Last month, I attended photographic workshop put on by Ted Orland and David Bayles. The title of the workshop was “Finding your work”. The workshop content was aggressively nontechnical: the discussion was focused on how to make art. In fact, much of the workshop could have applied equally well to painters, sculptors, or any other visual artists, except that the homogeneity of the attendees made the examples more relevant.
David and Ted were great. The workshop was an immense success. But that’s not why I’m writing this post.
It had been 20 years since I had been to a photographic workshop where the participants met day and night, ate communal meals, and slept on site. I had forgotten the power of such a format to deepen and enhance the quality of the interactions between student and teacher, to provide opportunities for student-to-student learning, and leave the participants with new motivation for new or continuing photographic projects and new joy at the prospect of making more photographs.
I’ve never been to a sleep-away workshop where this magic failed to happen (most of my experience is with workshops put on by the Friends of Photography in the early 80s). I suppose you could imagine a workshop with a toxic mix of students, arrogant and rigid instructors, lousy bedding, faulty plumbing, and terrible food; in this situation the concentration that magnifies the intensity of wonderfulness when things are going well might turn a workshop into hell on earth.

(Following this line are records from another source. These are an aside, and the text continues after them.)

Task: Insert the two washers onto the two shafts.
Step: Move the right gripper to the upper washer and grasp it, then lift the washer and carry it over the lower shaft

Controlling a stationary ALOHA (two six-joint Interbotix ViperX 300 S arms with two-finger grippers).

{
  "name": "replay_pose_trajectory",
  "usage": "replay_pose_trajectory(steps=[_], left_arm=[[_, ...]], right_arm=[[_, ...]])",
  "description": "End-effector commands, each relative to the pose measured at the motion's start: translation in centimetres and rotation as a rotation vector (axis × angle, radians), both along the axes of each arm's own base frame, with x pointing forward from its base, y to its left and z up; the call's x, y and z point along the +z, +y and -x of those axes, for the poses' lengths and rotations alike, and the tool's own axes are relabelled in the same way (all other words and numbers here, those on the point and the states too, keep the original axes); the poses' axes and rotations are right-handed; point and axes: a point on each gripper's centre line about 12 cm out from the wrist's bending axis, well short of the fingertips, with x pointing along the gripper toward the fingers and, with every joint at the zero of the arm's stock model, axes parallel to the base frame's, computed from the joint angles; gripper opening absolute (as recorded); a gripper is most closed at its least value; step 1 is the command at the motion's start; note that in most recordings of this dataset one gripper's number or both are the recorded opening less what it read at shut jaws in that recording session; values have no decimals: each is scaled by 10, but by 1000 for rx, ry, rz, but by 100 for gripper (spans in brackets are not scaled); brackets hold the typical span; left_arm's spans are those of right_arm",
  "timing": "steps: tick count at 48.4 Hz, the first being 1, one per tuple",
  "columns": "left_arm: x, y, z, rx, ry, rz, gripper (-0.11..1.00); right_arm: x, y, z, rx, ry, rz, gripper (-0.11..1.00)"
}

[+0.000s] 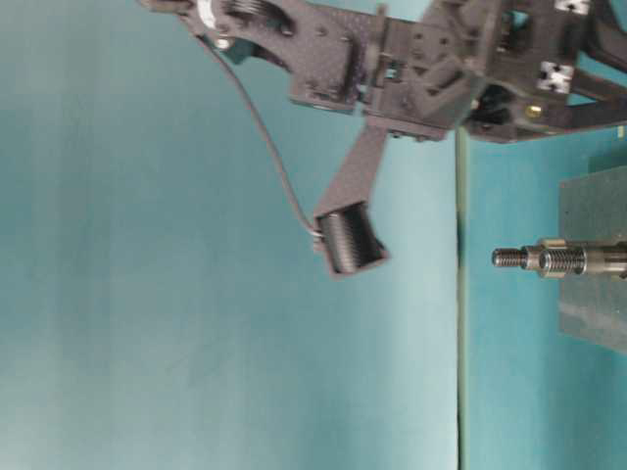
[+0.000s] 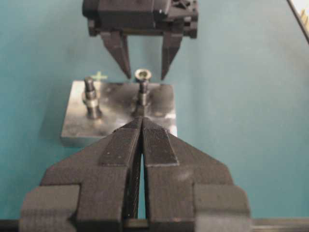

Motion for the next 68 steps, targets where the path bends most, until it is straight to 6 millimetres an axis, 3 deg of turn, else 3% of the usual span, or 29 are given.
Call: replay_pose_trajectory(steps=[1, 9, 15, 27, 46, 54, 68], left_arm=[[5, 0, -2, 1, -12, -3, 0], [5, 1, -2, 3, -14, -3, 0], [5, 1, -2, 3, -14, -3, 0], [5, 1, -2, 3, -12, -3, 0], [5, 1, -2, 3, -14, -3, 0], [6, 1, -2, 3, -15, -3, 0], [7, 1, -2, 3, -18, -3, 0]], right_arm=[[5, 1, -3, -8, -20, -2, 76], [2, 0, -1, -6, -10, 2, 74], [3, -2, 0, -12, -5, 2, 66], [8, -3, -2, -13, -21, 3, 33], [62, -13, -3, -20, -23, -11, 33], [88, -14, -18, -9, -64, -10, 33], [112, -12, -45, 14, -116, -6, 33]])
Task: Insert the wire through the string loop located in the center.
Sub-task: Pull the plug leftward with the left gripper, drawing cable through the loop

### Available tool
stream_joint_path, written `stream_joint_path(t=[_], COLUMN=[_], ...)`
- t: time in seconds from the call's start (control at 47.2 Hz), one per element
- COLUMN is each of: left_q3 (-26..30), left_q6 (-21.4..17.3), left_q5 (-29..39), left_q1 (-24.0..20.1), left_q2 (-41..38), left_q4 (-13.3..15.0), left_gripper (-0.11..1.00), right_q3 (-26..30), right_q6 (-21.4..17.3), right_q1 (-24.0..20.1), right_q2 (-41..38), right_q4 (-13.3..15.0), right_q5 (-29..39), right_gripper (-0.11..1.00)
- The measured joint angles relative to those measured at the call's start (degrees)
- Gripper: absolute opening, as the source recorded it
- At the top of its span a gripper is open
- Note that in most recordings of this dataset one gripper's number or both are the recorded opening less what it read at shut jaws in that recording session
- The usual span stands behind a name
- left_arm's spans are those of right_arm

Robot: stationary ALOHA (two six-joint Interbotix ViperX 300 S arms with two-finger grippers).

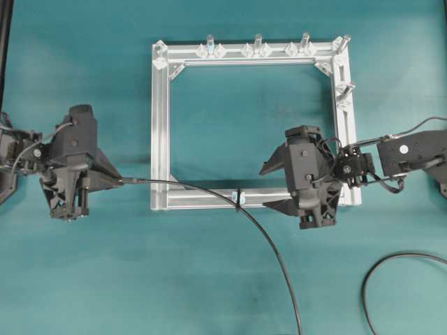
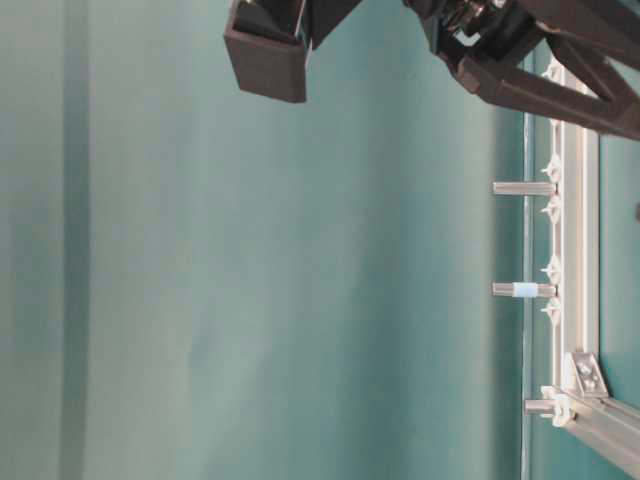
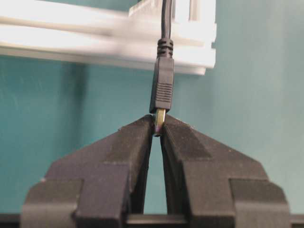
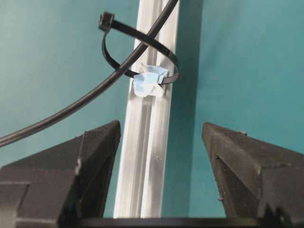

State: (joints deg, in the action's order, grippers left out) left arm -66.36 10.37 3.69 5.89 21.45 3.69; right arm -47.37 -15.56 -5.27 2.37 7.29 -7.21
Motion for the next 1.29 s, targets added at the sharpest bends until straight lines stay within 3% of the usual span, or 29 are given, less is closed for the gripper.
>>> stream_joint_path(t=[0.508,0.847,0.91,1.016,1.058,1.143,1.291], left_q3=[-0.53,-0.18,0.09,0.79,0.97,1.14,1.23], left_q6=[0.18,0.09,0.09,0.09,0.09,0.09,0.00], left_q5=[-4.48,-2.64,-2.02,-1.41,-1.32,-1.32,-1.32], left_q1=[1.49,1.67,1.67,1.67,1.76,1.76,1.76], left_q2=[-4.92,-5.01,-4.92,-5.01,-4.92,-4.92,-4.92], left_q4=[0.00,0.00,-0.09,0.00,0.00,0.00,-0.09], left_gripper=[0.07,0.08,0.16,0.48,0.56,0.48,0.48], right_q3=[0.00,0.00,0.00,0.00,0.00,0.00,-0.18], right_q6=[0.00,0.00,0.00,0.00,0.00,0.00,0.00], right_q1=[0.00,0.00,-0.09,-0.09,-0.09,-0.09,-0.09], right_q2=[0.00,0.00,0.00,0.00,0.00,0.00,0.00], right_q4=[0.09,0.00,0.09,0.00,0.09,0.00,0.09], right_q5=[0.09,0.00,0.00,0.09,0.00,0.09,0.00], right_gripper=[0.71,0.71,0.71,0.71,0.71,0.71,0.71])
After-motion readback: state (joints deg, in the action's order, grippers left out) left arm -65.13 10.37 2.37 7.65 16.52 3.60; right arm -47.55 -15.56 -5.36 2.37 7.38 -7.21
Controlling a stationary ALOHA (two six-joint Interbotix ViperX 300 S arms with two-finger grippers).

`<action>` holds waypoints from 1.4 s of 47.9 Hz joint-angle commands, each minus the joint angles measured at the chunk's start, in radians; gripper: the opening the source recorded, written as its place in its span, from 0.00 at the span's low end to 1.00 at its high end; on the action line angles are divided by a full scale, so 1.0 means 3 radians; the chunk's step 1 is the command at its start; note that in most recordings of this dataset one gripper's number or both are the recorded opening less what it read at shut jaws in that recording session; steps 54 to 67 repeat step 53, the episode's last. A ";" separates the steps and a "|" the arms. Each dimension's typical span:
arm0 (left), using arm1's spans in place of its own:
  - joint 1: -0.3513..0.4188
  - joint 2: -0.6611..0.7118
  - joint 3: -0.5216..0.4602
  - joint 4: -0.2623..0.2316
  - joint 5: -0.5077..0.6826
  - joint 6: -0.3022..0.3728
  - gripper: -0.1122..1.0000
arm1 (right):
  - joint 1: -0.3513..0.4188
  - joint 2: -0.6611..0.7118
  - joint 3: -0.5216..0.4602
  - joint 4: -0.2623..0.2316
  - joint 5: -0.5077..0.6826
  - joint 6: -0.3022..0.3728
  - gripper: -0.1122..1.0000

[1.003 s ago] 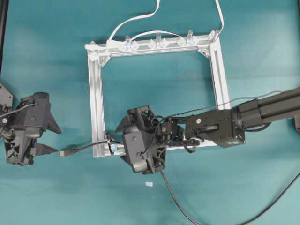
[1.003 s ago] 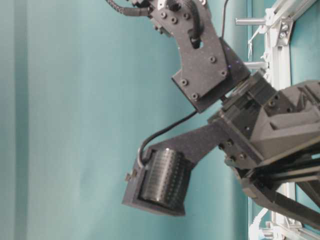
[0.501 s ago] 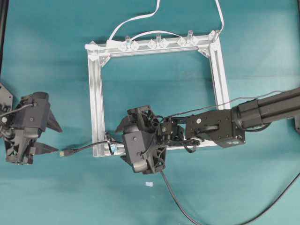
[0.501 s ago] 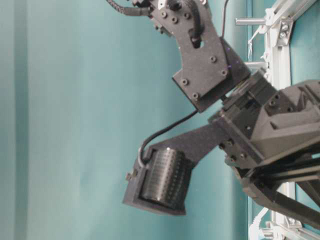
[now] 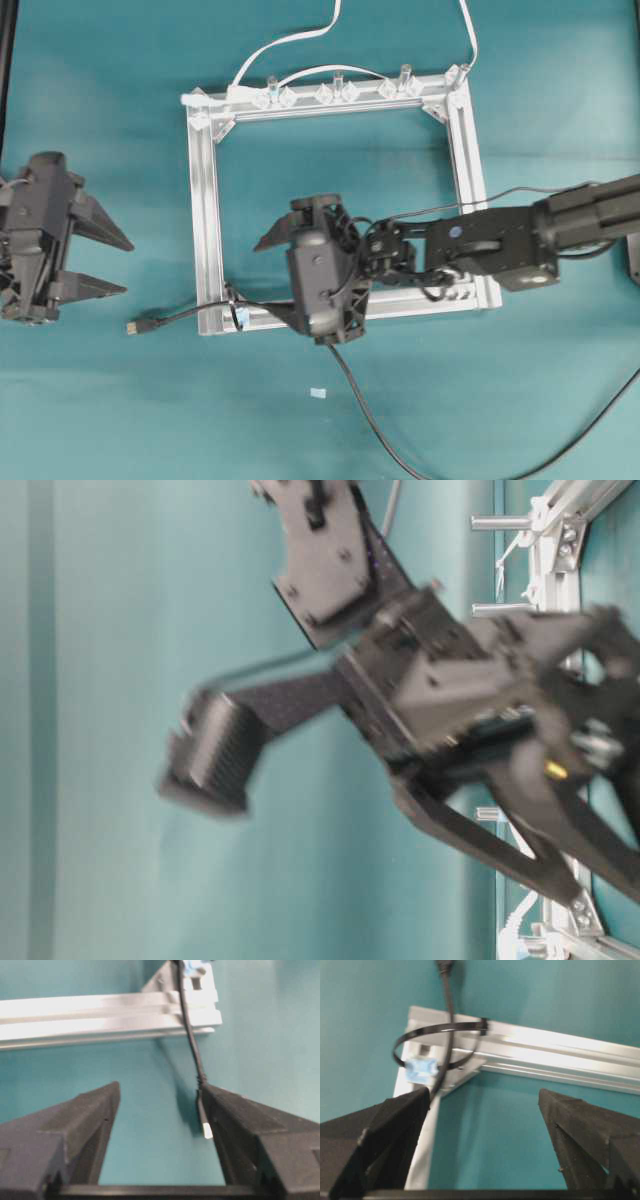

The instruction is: Insert the wire through the string loop located on the left side.

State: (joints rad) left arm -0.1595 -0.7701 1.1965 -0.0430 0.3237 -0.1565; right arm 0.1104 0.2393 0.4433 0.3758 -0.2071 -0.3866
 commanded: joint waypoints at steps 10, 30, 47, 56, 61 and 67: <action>0.0087 -0.0332 0.0061 0.0010 0.0000 0.0026 0.71 | -0.0133 -0.0414 0.0297 0.0020 -0.0297 0.0041 0.95; 0.0215 -0.0614 0.0184 0.0010 -0.0020 0.0010 0.71 | -0.0205 -0.0583 0.0639 0.0015 -0.0562 0.0399 0.95; 0.0343 -0.0828 0.0245 0.0010 -0.0031 0.0015 0.70 | -0.0205 -0.0588 0.0665 -0.0010 -0.0562 0.0394 0.95; 0.0343 -0.0900 0.0276 0.0010 -0.0056 0.0010 0.70 | -0.0210 -0.0588 0.0685 -0.0010 -0.0562 0.0389 0.95; 0.0343 -0.0900 0.0276 0.0010 -0.0056 0.0010 0.70 | -0.0210 -0.0588 0.0685 -0.0010 -0.0562 0.0389 0.95; 0.0343 -0.0900 0.0276 0.0010 -0.0056 0.0010 0.70 | -0.0210 -0.0588 0.0685 -0.0010 -0.0562 0.0389 0.95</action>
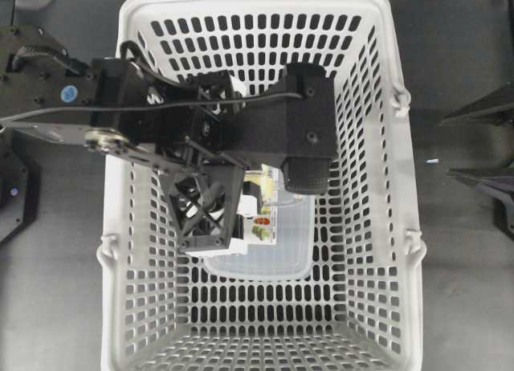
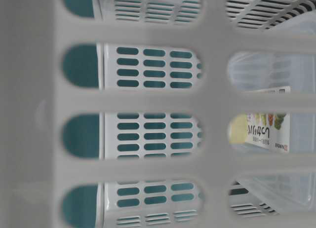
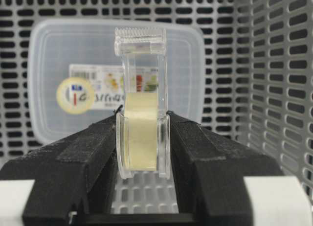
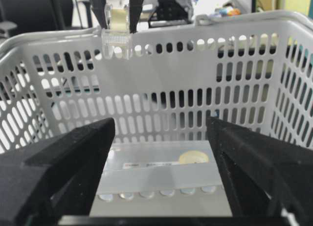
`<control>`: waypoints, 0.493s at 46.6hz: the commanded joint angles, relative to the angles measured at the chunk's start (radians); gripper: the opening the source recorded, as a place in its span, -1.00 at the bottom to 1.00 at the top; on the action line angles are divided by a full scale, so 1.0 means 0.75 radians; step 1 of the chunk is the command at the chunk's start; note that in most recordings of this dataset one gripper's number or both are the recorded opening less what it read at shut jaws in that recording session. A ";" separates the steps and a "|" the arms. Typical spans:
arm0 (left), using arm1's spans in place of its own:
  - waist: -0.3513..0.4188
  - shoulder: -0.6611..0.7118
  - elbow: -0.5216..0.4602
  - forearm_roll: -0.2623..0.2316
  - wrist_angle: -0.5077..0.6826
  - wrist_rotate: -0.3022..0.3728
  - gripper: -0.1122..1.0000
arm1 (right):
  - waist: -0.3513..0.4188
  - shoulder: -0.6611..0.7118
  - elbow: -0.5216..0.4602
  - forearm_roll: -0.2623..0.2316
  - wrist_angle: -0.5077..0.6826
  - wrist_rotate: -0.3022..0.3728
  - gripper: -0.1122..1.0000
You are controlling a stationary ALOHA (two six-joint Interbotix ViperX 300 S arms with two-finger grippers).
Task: Pick up the tape dispenser from the shopping basket with the left arm.
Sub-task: 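Lift the clear tape dispenser upward with the left gripper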
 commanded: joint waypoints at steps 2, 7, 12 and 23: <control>-0.004 -0.014 -0.014 0.004 -0.008 0.002 -0.29 | 0.002 0.006 -0.010 0.004 -0.006 0.002 0.51; -0.006 -0.010 -0.014 0.002 -0.010 0.000 -0.29 | 0.000 0.006 -0.010 0.004 -0.006 0.002 0.51; -0.012 -0.006 -0.014 0.004 -0.010 -0.004 -0.29 | 0.002 0.008 -0.010 0.004 -0.006 0.002 0.51; -0.029 0.020 0.008 0.002 -0.008 -0.010 -0.29 | 0.002 0.002 -0.010 0.004 0.000 0.002 0.51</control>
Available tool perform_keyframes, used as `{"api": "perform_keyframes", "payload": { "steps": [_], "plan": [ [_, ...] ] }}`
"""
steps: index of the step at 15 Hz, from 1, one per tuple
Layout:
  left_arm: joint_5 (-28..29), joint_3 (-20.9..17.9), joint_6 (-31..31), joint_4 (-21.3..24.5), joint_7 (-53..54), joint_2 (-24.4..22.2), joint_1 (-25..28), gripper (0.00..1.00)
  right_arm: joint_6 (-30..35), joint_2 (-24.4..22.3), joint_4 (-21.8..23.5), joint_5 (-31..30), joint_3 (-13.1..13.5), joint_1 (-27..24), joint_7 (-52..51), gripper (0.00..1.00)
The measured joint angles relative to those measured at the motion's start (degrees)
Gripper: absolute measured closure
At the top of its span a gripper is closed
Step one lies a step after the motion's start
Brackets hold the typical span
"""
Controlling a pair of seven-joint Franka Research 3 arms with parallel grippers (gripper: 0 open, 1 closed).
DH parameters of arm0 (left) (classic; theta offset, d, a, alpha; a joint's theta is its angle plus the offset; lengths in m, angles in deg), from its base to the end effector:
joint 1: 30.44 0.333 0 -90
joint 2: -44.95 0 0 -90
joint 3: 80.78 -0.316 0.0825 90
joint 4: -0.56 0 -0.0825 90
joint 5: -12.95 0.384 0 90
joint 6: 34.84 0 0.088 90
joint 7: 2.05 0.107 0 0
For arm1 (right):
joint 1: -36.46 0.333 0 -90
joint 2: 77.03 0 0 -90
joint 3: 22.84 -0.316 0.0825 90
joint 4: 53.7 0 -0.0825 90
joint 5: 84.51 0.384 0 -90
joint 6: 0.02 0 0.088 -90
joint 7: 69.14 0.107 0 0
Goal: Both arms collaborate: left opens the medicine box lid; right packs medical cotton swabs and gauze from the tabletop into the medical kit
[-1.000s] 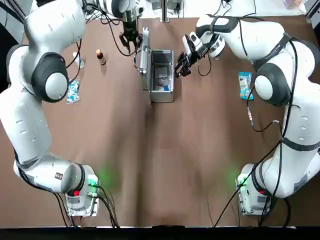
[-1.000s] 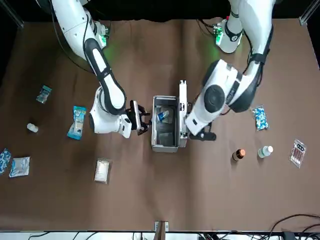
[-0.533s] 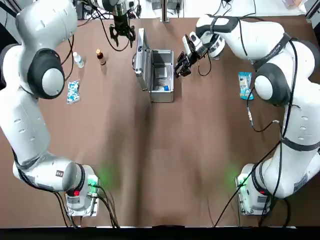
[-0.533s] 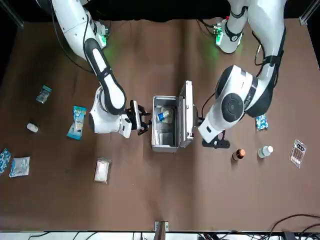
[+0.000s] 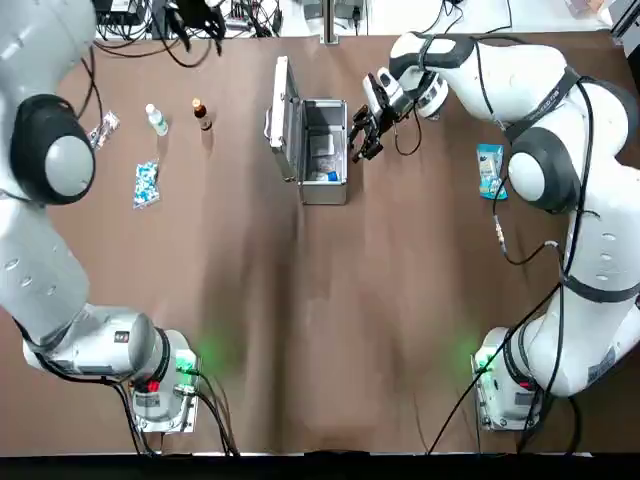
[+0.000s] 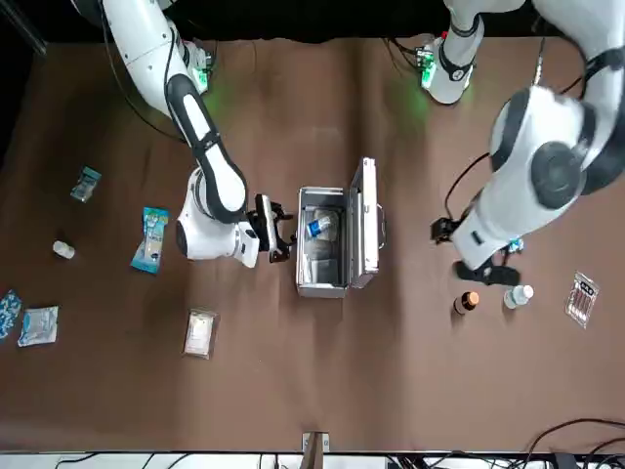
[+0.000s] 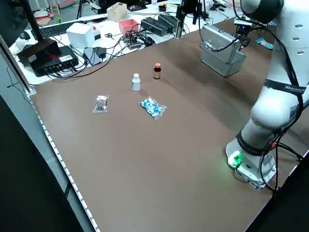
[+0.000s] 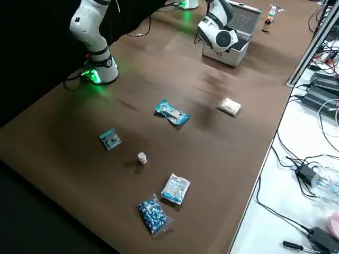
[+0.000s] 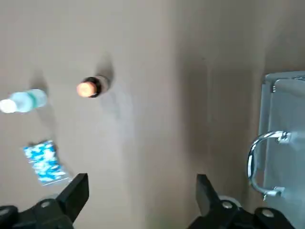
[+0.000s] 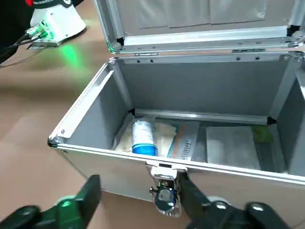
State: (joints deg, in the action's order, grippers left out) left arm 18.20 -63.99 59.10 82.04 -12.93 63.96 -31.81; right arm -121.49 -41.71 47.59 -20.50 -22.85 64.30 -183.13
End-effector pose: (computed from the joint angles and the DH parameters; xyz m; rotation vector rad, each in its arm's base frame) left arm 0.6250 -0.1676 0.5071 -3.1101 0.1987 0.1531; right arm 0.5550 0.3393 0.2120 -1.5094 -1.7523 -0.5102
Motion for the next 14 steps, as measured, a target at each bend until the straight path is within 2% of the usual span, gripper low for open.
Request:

I’ve never seen it happen, and I think that, given reasonable diligence on the part of the people who set up the workshop, the chances of this appalling perfect storm are low.
Passion is infectious, but it needs time and intimacy to get passed along. Extended workshops provide the close contact and the relaxed circumstances for the enthusiasm of the workshop participants – both instructors and students – to build. I’m looking forward to more.